··· Dataset ···
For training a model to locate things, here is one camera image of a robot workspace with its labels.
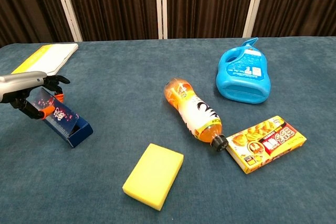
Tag orange drink bottle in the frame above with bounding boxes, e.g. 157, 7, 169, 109
164, 78, 228, 153

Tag white double partition post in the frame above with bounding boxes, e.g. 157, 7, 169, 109
155, 0, 168, 40

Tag blue glasses case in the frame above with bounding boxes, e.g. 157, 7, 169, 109
26, 87, 94, 148

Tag yellow sponge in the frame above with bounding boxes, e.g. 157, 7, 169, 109
122, 143, 184, 211

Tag blue felt table cloth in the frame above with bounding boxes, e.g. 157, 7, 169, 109
0, 35, 336, 224

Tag blue detergent pump bottle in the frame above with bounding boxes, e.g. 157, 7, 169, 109
215, 37, 271, 104

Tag yellow snack box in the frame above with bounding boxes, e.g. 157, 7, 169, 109
225, 115, 307, 175

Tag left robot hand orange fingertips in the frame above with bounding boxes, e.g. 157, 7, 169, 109
0, 71, 71, 120

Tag yellow and white book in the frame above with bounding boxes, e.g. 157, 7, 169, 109
10, 42, 79, 77

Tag dark brown curtain panel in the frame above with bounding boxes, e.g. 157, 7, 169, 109
61, 0, 159, 42
251, 0, 336, 38
166, 0, 257, 39
0, 0, 74, 48

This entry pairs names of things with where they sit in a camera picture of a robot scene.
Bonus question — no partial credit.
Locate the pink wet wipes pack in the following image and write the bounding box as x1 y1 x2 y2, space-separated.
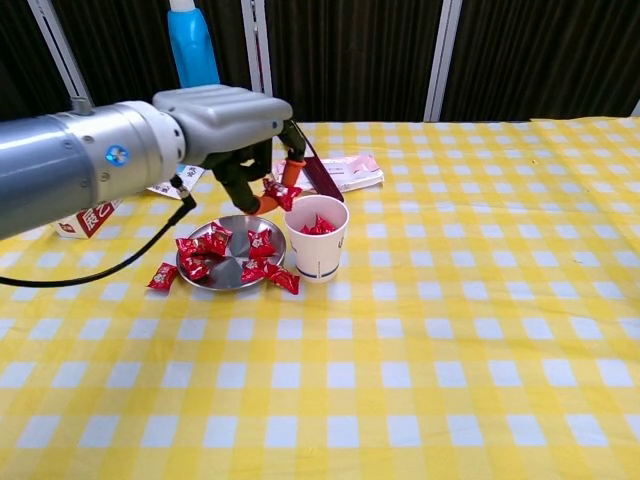
272 153 385 195

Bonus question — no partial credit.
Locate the yellow white checkered tablecloth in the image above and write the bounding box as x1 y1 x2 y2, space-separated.
0 117 640 480

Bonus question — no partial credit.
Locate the white paper cup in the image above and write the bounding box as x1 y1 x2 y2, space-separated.
283 194 350 284

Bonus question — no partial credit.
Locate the round steel plate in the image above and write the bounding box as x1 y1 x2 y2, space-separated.
175 214 288 292

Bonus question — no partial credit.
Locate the dark red folded fan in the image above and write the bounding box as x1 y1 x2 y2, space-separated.
292 121 346 204

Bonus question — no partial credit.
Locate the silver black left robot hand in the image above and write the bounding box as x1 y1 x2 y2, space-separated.
151 83 307 215

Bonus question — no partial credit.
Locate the photo postcard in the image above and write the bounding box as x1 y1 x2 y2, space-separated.
147 163 206 200

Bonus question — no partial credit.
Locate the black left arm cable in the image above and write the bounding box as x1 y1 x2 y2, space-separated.
0 177 199 289

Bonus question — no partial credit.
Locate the blue squeeze bottle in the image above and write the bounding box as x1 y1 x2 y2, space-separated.
167 0 221 89

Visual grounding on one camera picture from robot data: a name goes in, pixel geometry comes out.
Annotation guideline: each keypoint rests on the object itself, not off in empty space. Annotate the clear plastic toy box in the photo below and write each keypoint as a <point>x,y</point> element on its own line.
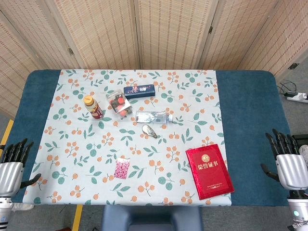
···
Requirement |
In the entries above, the lines between the one holding "Locate the blue" and the one holding "Visual grounding on", inclusive, are to be printed exactly as written, and those alone.

Solved problem |
Locate the blue squeeze bottle in the image above and write the bounding box as x1 y1 x2 y2, space-separated.
167 0 221 89

Visual grounding on one camera picture from robot data: a name goes in, pixel geometry comes out.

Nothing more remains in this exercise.